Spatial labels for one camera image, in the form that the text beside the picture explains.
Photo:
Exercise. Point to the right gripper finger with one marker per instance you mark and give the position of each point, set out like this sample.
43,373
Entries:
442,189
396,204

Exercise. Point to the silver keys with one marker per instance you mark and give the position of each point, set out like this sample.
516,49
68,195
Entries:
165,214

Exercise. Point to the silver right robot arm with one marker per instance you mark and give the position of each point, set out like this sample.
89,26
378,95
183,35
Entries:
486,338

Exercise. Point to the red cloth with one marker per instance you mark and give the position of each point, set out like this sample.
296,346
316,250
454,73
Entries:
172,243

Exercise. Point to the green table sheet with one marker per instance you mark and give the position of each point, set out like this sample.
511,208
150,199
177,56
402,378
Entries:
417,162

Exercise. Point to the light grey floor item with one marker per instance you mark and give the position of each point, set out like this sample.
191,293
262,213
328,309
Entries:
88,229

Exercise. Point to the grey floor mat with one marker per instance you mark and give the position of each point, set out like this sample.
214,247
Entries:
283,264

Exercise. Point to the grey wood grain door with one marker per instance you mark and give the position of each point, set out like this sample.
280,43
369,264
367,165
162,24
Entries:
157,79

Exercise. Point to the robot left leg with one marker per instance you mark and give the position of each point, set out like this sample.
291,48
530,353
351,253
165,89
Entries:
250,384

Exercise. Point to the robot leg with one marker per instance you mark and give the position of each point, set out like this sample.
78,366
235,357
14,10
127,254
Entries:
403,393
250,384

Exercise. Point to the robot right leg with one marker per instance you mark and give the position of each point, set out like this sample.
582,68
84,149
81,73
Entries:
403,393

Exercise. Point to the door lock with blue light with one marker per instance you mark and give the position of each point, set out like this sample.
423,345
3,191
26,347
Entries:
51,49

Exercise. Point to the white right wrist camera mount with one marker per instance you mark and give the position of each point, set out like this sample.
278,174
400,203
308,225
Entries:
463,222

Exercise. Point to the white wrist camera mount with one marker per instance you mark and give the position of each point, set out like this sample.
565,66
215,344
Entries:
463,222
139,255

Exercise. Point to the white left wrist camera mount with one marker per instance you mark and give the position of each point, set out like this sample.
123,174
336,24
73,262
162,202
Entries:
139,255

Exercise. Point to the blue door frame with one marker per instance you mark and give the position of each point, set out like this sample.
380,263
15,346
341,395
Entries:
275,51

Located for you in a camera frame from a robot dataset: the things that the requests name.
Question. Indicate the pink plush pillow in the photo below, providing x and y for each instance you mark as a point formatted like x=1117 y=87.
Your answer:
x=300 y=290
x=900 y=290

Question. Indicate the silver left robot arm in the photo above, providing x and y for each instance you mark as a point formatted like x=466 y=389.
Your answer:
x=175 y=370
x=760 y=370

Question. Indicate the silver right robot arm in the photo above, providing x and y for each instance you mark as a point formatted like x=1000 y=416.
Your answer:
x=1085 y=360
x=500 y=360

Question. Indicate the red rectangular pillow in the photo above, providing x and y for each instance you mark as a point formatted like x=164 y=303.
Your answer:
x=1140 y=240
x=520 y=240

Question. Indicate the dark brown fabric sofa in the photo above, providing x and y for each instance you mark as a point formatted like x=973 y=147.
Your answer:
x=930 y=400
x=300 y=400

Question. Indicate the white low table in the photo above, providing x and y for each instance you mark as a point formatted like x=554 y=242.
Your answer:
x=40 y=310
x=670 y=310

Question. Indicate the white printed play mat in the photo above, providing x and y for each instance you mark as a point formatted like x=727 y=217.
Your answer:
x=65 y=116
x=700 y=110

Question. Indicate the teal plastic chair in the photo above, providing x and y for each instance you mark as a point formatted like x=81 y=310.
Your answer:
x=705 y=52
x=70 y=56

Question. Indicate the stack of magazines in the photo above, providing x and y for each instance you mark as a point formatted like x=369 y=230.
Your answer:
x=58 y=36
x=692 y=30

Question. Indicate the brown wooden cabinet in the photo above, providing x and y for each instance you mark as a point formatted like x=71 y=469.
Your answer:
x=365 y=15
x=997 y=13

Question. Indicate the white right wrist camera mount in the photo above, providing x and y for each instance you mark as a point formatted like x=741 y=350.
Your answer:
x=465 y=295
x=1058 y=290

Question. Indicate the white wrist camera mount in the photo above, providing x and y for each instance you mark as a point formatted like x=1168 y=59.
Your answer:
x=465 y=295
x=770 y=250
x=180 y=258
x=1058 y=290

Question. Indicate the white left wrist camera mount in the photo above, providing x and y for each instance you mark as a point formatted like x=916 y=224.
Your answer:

Work request ▸ Gather each line in the entries above where the string "floor" is found.

Task output ▸
Exercise. Point to the light grey floor item with one marker per instance you mark and give the position of each point, set out like this sample.
Exercise. Point to the grey floor mat with one marker per instance you mark and give the position of each point, set out like this sample.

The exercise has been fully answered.